= Beginning of Section =

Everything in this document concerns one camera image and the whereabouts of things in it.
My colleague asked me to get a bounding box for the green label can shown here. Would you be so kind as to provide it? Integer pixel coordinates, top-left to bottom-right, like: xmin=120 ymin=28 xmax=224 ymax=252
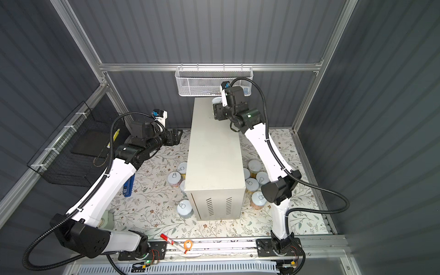
xmin=212 ymin=97 xmax=222 ymax=105

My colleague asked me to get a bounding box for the teal label can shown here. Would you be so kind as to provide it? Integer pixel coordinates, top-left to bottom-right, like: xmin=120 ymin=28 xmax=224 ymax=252
xmin=176 ymin=200 xmax=194 ymax=219

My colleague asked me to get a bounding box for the yellow label can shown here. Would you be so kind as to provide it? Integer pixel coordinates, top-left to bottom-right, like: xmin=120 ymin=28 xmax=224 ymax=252
xmin=245 ymin=178 xmax=260 ymax=193

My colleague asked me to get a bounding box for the orange label can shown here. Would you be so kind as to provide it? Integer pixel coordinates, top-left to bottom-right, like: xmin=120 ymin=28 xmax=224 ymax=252
xmin=250 ymin=191 xmax=267 ymax=210

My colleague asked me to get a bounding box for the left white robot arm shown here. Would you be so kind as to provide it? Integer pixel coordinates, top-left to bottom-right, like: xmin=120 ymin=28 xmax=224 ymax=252
xmin=50 ymin=118 xmax=183 ymax=259

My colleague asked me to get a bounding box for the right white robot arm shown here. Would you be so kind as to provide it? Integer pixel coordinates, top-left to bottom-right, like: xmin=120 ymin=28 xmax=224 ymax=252
xmin=213 ymin=81 xmax=297 ymax=255

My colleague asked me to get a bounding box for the beige metal cabinet counter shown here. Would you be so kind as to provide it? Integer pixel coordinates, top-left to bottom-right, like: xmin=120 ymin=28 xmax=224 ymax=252
xmin=184 ymin=97 xmax=246 ymax=221

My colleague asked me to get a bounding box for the yellow highlighter pen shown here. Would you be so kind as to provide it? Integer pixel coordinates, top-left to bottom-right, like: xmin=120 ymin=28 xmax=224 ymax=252
xmin=107 ymin=128 xmax=120 ymax=149

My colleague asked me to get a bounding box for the can left rear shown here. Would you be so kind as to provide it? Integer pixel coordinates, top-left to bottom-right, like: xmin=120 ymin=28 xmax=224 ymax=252
xmin=177 ymin=162 xmax=187 ymax=179

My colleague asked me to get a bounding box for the pink label can left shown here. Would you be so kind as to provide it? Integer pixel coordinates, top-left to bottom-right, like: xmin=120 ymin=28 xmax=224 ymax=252
xmin=167 ymin=171 xmax=182 ymax=188

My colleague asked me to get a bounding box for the can left middle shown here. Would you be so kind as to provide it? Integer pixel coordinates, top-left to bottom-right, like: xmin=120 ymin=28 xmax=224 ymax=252
xmin=180 ymin=180 xmax=186 ymax=192

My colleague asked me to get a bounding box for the plastic lid tall can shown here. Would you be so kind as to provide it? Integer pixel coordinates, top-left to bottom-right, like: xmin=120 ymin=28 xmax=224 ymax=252
xmin=247 ymin=159 xmax=262 ymax=178

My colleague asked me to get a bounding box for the floral table mat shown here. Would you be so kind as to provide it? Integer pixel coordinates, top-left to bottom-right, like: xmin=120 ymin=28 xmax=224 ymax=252
xmin=107 ymin=128 xmax=331 ymax=239

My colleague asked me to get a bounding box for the dark red label can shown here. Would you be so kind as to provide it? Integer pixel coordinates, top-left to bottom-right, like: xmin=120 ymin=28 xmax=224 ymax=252
xmin=243 ymin=167 xmax=250 ymax=180

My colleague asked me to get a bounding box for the silver top can right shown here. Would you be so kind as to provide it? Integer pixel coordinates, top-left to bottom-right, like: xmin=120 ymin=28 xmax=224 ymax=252
xmin=256 ymin=171 xmax=270 ymax=187

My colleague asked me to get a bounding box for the red white marker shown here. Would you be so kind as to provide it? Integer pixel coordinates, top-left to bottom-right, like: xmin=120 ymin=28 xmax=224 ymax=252
xmin=160 ymin=234 xmax=187 ymax=254

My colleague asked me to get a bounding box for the white wire mesh basket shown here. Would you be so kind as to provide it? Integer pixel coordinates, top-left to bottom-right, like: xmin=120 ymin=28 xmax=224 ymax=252
xmin=175 ymin=66 xmax=254 ymax=97

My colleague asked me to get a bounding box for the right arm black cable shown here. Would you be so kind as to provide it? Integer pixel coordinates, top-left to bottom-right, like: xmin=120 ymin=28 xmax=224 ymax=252
xmin=229 ymin=77 xmax=351 ymax=238

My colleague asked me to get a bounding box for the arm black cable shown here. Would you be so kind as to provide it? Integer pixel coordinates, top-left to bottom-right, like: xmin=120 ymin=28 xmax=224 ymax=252
xmin=22 ymin=112 xmax=162 ymax=271
xmin=229 ymin=77 xmax=351 ymax=238

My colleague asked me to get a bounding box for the black wire wall basket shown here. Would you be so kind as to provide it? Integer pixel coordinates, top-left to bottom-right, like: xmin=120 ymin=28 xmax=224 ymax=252
xmin=27 ymin=103 xmax=120 ymax=187

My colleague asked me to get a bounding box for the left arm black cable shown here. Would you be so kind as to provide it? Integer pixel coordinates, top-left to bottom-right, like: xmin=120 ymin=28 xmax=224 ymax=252
xmin=22 ymin=112 xmax=162 ymax=271

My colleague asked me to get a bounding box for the orange ring tool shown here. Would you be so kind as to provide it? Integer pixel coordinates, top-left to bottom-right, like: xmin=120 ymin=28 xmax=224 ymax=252
xmin=183 ymin=239 xmax=193 ymax=251

= End of Section =

Would you write out all of the data exactly as it stands, without the pictures?

RESULT FOR THIS EXERCISE
Everything in this document concerns one camera image and the whereabouts of things in it.
My colleague asked me to get a bounding box for the green label can shown here. Would you be so kind as to provide it? Integer pixel coordinates, top-left to bottom-right, like: xmin=120 ymin=28 xmax=224 ymax=252
xmin=212 ymin=97 xmax=222 ymax=105

My colleague asked me to get a bounding box for the teal label can shown here. Would you be so kind as to provide it? Integer pixel coordinates, top-left to bottom-right, like: xmin=120 ymin=28 xmax=224 ymax=252
xmin=176 ymin=200 xmax=194 ymax=219

My colleague asked me to get a bounding box for the yellow label can shown here. Would you be so kind as to provide it? Integer pixel coordinates, top-left to bottom-right, like: xmin=120 ymin=28 xmax=224 ymax=252
xmin=245 ymin=178 xmax=260 ymax=193

My colleague asked me to get a bounding box for the orange label can shown here. Would you be so kind as to provide it? Integer pixel coordinates, top-left to bottom-right, like: xmin=120 ymin=28 xmax=224 ymax=252
xmin=250 ymin=191 xmax=267 ymax=210

My colleague asked me to get a bounding box for the left white robot arm shown here. Would you be so kind as to provide it? Integer pixel coordinates, top-left to bottom-right, like: xmin=120 ymin=28 xmax=224 ymax=252
xmin=50 ymin=118 xmax=183 ymax=259

My colleague asked me to get a bounding box for the right white robot arm shown here. Would you be so kind as to provide it? Integer pixel coordinates, top-left to bottom-right, like: xmin=120 ymin=28 xmax=224 ymax=252
xmin=213 ymin=81 xmax=297 ymax=255

My colleague asked me to get a bounding box for the beige metal cabinet counter shown here. Would you be so kind as to provide it? Integer pixel coordinates, top-left to bottom-right, like: xmin=120 ymin=28 xmax=224 ymax=252
xmin=184 ymin=97 xmax=246 ymax=221

My colleague asked me to get a bounding box for the yellow highlighter pen shown here. Would you be so kind as to provide it? Integer pixel coordinates, top-left to bottom-right, like: xmin=120 ymin=28 xmax=224 ymax=252
xmin=107 ymin=128 xmax=120 ymax=149

My colleague asked me to get a bounding box for the can left rear shown here. Would you be so kind as to provide it? Integer pixel coordinates, top-left to bottom-right, like: xmin=120 ymin=28 xmax=224 ymax=252
xmin=177 ymin=162 xmax=187 ymax=179

My colleague asked me to get a bounding box for the pink label can left shown here. Would you be so kind as to provide it? Integer pixel coordinates, top-left to bottom-right, like: xmin=120 ymin=28 xmax=224 ymax=252
xmin=167 ymin=171 xmax=182 ymax=188

My colleague asked me to get a bounding box for the can left middle shown here. Would you be so kind as to provide it? Integer pixel coordinates, top-left to bottom-right, like: xmin=120 ymin=28 xmax=224 ymax=252
xmin=180 ymin=180 xmax=186 ymax=192

My colleague asked me to get a bounding box for the plastic lid tall can shown here. Would you be so kind as to provide it? Integer pixel coordinates, top-left to bottom-right, like: xmin=120 ymin=28 xmax=224 ymax=252
xmin=247 ymin=159 xmax=262 ymax=178

My colleague asked me to get a bounding box for the floral table mat shown here. Would you be so kind as to provide it? Integer pixel coordinates, top-left to bottom-right, like: xmin=120 ymin=28 xmax=224 ymax=252
xmin=107 ymin=128 xmax=331 ymax=239

My colleague asked me to get a bounding box for the dark red label can shown here. Would you be so kind as to provide it? Integer pixel coordinates, top-left to bottom-right, like: xmin=120 ymin=28 xmax=224 ymax=252
xmin=243 ymin=167 xmax=250 ymax=180

My colleague asked me to get a bounding box for the silver top can right shown here. Would you be so kind as to provide it? Integer pixel coordinates, top-left to bottom-right, like: xmin=120 ymin=28 xmax=224 ymax=252
xmin=256 ymin=171 xmax=270 ymax=187

My colleague asked me to get a bounding box for the red white marker shown here. Would you be so kind as to provide it? Integer pixel coordinates, top-left to bottom-right, like: xmin=120 ymin=28 xmax=224 ymax=252
xmin=160 ymin=234 xmax=187 ymax=254

My colleague asked me to get a bounding box for the white wire mesh basket shown here. Would you be so kind as to provide it? Integer pixel coordinates, top-left to bottom-right, like: xmin=120 ymin=28 xmax=224 ymax=252
xmin=175 ymin=66 xmax=254 ymax=97

My colleague asked me to get a bounding box for the right arm black cable shown here. Would you be so kind as to provide it? Integer pixel coordinates, top-left to bottom-right, like: xmin=120 ymin=28 xmax=224 ymax=252
xmin=229 ymin=77 xmax=351 ymax=238

My colleague asked me to get a bounding box for the arm black cable shown here. Would you be so kind as to provide it? Integer pixel coordinates, top-left to bottom-right, like: xmin=120 ymin=28 xmax=224 ymax=252
xmin=22 ymin=112 xmax=162 ymax=271
xmin=229 ymin=77 xmax=351 ymax=238

My colleague asked me to get a bounding box for the black wire wall basket shown here. Would you be so kind as to provide it? Integer pixel coordinates, top-left to bottom-right, like: xmin=120 ymin=28 xmax=224 ymax=252
xmin=27 ymin=103 xmax=120 ymax=187

My colleague asked me to get a bounding box for the left arm black cable shown here. Would you be so kind as to provide it? Integer pixel coordinates, top-left to bottom-right, like: xmin=120 ymin=28 xmax=224 ymax=252
xmin=22 ymin=112 xmax=162 ymax=271

My colleague asked me to get a bounding box for the orange ring tool shown here. Would you be so kind as to provide it? Integer pixel coordinates, top-left to bottom-right, like: xmin=120 ymin=28 xmax=224 ymax=252
xmin=183 ymin=239 xmax=193 ymax=251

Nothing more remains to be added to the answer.